- _WHAT TO WORK ON_
Two lines in the data below mark the range: the one with "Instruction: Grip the" and the one with "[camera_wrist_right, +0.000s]". Return both, along with every line between them, exactly.

- _SOURCE MATERIAL_
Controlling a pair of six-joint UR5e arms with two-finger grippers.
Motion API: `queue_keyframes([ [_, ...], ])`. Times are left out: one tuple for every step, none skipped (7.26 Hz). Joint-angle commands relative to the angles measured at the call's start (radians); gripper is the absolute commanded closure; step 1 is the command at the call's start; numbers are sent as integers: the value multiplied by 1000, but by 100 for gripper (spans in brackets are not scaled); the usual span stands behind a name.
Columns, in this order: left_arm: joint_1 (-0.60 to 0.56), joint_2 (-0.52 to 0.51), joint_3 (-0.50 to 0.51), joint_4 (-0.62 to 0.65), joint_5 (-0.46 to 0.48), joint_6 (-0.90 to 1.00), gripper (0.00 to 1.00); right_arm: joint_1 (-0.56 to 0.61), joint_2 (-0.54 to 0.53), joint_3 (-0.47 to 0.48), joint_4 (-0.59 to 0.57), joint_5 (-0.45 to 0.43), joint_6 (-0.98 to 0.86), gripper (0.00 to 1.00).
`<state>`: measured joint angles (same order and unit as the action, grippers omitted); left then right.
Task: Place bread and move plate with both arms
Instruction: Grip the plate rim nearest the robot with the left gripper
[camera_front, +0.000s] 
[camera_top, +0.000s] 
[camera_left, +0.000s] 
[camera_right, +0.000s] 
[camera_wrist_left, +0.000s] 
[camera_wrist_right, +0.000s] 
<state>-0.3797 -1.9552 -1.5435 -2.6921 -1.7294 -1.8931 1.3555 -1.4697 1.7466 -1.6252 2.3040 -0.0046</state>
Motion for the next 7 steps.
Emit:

- _RESULT FOR THIS TASK_
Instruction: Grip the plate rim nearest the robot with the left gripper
[camera_front, +0.000s] 
[camera_top, +0.000s] 
[camera_left, +0.000s] 
[camera_right, +0.000s] 
[camera_wrist_left, +0.000s] 
[camera_wrist_right, +0.000s] 

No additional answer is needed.